* **REQUIRED ACTION**: Please copy out each line of the entries in which "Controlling" appears.

* **DATA LISTING**:
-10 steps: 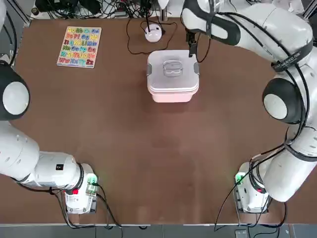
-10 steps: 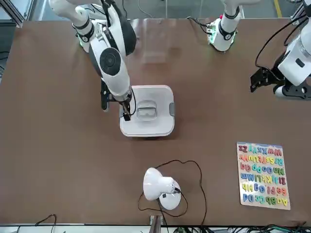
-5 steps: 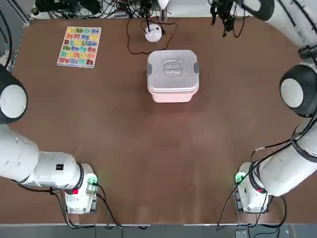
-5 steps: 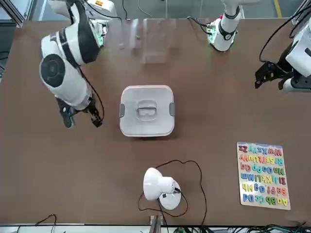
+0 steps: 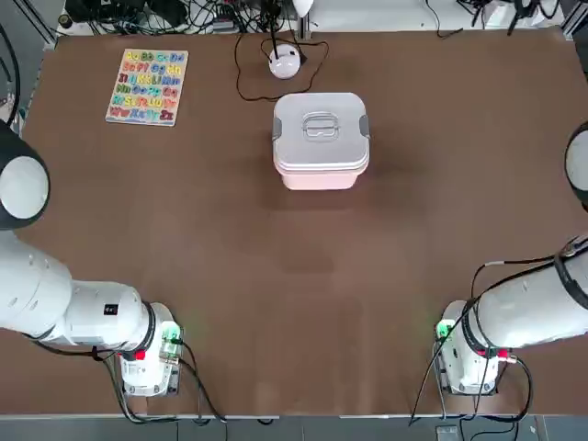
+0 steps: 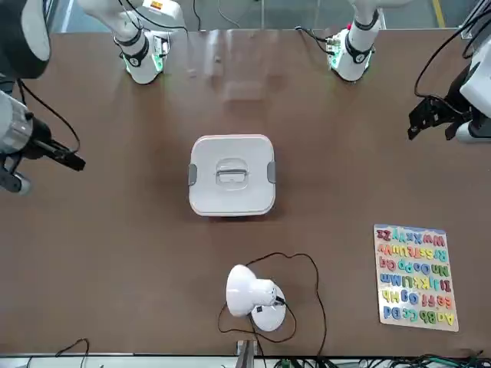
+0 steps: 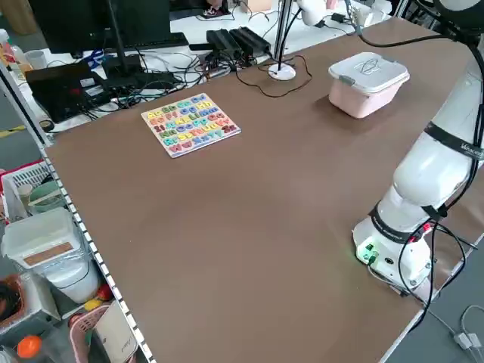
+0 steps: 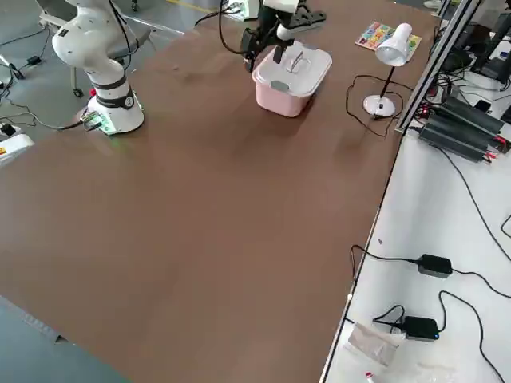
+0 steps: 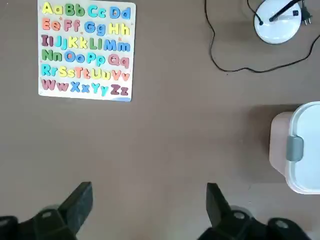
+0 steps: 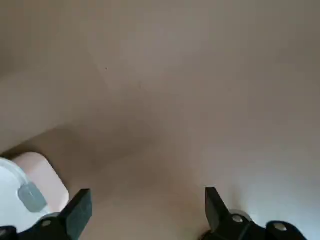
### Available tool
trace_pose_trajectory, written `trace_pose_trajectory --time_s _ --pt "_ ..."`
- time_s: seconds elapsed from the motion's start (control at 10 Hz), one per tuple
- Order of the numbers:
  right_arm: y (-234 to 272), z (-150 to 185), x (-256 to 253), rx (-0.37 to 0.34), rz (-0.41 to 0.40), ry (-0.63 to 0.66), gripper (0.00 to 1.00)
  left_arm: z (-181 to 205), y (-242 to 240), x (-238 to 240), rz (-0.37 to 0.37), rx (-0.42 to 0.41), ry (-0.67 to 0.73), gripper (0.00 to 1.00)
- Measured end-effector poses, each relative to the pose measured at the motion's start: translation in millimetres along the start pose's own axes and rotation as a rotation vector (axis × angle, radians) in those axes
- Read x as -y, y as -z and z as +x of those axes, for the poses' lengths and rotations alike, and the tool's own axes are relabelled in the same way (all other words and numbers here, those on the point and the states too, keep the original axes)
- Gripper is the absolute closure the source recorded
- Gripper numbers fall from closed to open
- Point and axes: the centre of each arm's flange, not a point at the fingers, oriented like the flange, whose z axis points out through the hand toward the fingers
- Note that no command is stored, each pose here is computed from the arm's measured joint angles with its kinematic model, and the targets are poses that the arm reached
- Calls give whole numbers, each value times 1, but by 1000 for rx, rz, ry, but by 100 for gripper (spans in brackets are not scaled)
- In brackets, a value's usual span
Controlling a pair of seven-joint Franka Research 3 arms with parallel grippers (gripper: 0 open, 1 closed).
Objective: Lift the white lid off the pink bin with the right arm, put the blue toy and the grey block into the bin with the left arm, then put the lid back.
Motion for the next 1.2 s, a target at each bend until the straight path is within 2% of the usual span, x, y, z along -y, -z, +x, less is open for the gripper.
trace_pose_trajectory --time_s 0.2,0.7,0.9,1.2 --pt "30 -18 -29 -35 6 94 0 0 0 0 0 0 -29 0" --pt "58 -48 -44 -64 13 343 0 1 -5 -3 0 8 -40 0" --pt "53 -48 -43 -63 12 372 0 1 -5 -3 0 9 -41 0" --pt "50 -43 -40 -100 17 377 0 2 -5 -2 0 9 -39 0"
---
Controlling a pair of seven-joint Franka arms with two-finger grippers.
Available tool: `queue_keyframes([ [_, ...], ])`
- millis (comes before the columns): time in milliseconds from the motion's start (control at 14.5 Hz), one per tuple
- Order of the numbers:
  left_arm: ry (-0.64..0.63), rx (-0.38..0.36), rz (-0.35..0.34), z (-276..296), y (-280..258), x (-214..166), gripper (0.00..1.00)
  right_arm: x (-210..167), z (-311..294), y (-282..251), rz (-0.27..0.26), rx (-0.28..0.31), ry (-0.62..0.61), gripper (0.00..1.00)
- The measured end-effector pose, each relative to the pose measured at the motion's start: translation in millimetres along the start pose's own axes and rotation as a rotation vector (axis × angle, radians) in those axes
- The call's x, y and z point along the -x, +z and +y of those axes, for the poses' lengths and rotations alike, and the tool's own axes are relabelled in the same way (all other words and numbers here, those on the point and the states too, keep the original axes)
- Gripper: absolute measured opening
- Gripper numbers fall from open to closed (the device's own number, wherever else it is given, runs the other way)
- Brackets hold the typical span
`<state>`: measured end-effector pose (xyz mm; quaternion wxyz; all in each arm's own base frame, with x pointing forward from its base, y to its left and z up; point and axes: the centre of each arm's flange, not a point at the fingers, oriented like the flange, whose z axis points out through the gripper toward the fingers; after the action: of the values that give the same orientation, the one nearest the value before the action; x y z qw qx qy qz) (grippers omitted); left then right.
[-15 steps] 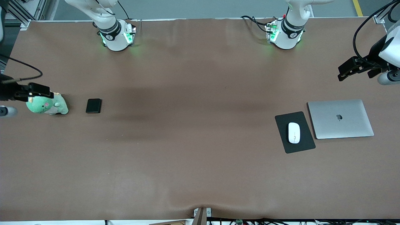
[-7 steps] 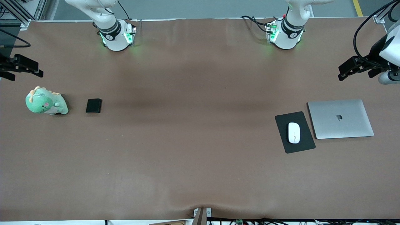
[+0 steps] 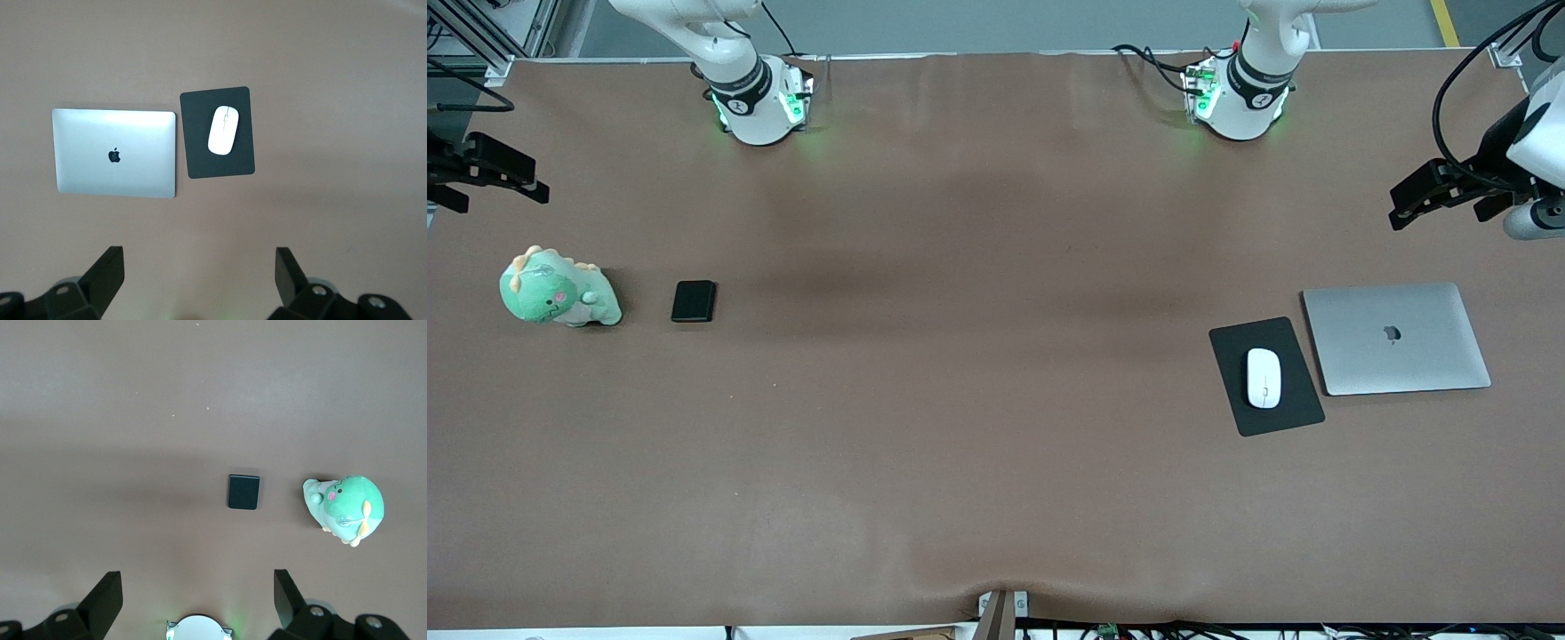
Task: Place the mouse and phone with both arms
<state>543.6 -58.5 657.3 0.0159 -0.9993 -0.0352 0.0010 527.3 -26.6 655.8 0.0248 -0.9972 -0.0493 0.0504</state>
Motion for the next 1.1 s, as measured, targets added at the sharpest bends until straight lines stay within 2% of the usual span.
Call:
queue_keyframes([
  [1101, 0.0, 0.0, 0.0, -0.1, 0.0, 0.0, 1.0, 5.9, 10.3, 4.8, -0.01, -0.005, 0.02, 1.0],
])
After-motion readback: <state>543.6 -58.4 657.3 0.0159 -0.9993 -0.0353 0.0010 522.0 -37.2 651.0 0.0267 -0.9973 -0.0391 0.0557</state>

* **YOUR RESPONSE**:
Controlling a pair of seven-joint Franka Research 3 arms with parallel grippers (gripper: 0 open, 1 closed).
Controlling a pair of seven-joint Franka arms with two-finger grippers.

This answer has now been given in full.